In 1978, when Pope John Paul II had a swimming pool installed at the Vatican, it made more than just a ripple. A few Cardinals raised eyebrows at the cost—after all, it wasn’t exactly a drop in the holy bucket. But when word reached the Pope, he waved away the murmurs with a smile and said, “Cheaper than a conclave.” For a man who lived and breathed his daily laps, it was a matter of staying afloat – literally and spiritually. John Paul II wasn’t just a man of prayer but also a man of play, once donning gloves as a goalkeeper in his native Poland.

When he elevated the Archbishop of Buenos Aires, Jorge Mario Bergoglio, to the rank of Cardinal, he knew he was passing the torch to a kindred sporting soul. The two are said to have often bonded over football – a sacred ritual in Argentina almost as fervent as Mass itself.

Like many Argentine boys, Francis grew up with a football at his feet. But if you’re imagining a future Messi or Maradona in the making, think again. The young Jorge wasn’t quite dancing past defenders – he later admitted he had “hard feet,” and his friends didn’t let him forget it. Still, his love for the game never waned.

As Pope, Francis became a spiritual coach to athletes the world over. When meeting footballers at the Vatican, he preached the gospel of teamwork. “Football is a team sport. You can’t have fun alone. Teamwork leads to dream work,” he told them. “Team spirit nourishes both the mind and the heart, especially in a world overwhelmed by individualism.”

True to his roots, Francis remained a die-hard fan of San Lorenzo, the club founded in 1908 by Father Lorenzo Massa. The fans, affectionately known as “the Crows” (in honor of the founder’s black cassock), shared a special bond with their most famous supporter. The Pope held membership number 88,235 and faithfully paid his annual dues till the very end. Fittingly, the club now plans to name their new stadium after him – a tribute cast in stone for a man of faith and football.

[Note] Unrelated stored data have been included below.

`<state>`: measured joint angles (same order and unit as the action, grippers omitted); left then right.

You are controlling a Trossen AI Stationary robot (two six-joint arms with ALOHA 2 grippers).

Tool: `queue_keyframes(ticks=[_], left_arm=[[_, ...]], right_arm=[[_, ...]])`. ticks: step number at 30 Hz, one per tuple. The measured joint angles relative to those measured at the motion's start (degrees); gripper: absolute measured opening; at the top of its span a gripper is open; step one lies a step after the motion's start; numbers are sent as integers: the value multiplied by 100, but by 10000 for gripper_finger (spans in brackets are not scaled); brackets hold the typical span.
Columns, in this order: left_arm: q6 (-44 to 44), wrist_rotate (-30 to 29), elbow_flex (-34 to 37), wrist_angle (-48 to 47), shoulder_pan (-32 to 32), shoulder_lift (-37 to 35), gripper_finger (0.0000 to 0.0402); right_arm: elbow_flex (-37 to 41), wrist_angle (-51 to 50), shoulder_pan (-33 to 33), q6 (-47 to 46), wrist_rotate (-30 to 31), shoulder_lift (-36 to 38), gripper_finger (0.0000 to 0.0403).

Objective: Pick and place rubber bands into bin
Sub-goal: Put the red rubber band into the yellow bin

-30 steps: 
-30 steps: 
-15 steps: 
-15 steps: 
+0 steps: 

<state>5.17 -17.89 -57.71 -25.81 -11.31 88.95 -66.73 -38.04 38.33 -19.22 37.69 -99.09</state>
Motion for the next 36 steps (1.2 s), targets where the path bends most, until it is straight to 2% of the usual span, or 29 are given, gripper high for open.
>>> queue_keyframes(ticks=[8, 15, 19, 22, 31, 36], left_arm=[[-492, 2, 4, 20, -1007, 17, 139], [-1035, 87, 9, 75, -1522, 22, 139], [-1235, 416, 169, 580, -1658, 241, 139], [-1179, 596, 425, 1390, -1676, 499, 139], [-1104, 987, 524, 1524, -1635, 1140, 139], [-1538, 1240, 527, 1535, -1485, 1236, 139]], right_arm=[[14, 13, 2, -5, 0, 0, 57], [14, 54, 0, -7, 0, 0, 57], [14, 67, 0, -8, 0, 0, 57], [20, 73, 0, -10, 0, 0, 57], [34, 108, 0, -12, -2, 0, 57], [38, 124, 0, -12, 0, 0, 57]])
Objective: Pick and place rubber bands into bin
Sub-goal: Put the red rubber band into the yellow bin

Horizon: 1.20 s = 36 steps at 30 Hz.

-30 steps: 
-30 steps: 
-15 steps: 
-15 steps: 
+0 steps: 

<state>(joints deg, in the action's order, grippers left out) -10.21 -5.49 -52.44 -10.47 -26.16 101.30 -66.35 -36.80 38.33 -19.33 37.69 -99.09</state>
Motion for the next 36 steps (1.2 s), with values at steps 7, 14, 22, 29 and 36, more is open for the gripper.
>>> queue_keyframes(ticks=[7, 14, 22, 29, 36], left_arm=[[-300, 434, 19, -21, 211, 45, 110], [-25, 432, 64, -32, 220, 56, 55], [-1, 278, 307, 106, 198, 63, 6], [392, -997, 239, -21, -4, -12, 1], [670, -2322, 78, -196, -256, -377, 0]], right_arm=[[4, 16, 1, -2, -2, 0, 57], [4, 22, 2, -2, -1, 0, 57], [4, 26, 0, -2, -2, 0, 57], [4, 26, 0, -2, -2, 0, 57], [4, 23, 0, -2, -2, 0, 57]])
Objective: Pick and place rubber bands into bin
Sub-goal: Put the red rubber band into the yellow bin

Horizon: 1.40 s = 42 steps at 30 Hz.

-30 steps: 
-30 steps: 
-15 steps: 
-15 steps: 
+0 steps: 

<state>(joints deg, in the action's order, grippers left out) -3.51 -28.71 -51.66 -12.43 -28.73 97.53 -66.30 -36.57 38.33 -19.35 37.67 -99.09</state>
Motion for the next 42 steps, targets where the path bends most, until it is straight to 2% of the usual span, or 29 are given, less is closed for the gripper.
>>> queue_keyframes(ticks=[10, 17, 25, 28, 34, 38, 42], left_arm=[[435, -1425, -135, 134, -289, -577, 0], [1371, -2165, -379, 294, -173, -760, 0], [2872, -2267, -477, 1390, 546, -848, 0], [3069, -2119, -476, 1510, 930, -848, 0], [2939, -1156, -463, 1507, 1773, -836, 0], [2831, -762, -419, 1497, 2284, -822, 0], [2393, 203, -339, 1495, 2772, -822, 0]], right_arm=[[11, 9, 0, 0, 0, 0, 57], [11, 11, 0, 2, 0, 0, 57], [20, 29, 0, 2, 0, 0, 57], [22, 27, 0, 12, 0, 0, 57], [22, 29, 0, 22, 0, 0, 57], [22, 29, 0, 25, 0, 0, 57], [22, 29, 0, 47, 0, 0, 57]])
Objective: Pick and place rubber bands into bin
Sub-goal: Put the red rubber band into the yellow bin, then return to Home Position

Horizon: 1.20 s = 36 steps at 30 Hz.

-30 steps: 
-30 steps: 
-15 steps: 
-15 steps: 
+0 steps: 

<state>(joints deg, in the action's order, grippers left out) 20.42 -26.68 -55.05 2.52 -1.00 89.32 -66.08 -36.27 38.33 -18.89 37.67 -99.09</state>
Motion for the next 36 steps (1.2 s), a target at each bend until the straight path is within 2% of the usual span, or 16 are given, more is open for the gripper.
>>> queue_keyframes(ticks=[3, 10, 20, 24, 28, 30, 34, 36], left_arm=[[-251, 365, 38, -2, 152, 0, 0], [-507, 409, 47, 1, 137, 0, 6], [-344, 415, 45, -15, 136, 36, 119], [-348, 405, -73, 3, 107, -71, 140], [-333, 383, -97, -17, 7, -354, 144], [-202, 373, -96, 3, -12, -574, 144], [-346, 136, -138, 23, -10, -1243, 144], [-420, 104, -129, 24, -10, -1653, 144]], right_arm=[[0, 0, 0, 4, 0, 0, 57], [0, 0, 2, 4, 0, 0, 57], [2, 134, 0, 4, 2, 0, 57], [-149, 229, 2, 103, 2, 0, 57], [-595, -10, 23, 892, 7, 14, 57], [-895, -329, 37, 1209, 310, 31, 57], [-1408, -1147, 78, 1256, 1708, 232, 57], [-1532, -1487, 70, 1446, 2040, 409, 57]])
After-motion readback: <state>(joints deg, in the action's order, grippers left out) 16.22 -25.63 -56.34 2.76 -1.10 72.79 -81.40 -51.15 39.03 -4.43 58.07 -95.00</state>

Asked once to name the greatest among Pele, Messi, and Maradona, the Pope didn’t pull any punches. “Maradona as a player was great, but as a man, he failed,” he said, speaking truth with grace. It’s the same sentiment that most sports lovers share about the Argentine great, whose ‘hand of God’ sent England packing in the 1986 FIFA World Cup.

Yet when Maradona passed, Francis offered prayers for his fallen compatriot – a reminder that compassion, not condemnation, was his style of play.

To sportsmen chasing glory, Francis offered a word of caution. “Don’t let success go to your head,” he said. “Remember your journey – one of sacrifice, victories, and battles. True greatness lies not just on the scoreboard, but in how you live your life.”

In the wake of the Pope’s passing, both Argentina and Italy postponed their sporting events – a moment of silence for a voice that echoed across locker rooms as much as it did from pulpits.

Tributes came flooding in. Lionel Messi wrote, “You were a different, approachable Pope. Thank you for making the world a better place. We will miss you.” Gianluigi Buffon, Italy’s legendary goalkeeper, added, “Francis illuminated his era like only the greatest can. He moved our souls. I’ll carry his example forever in my heart.”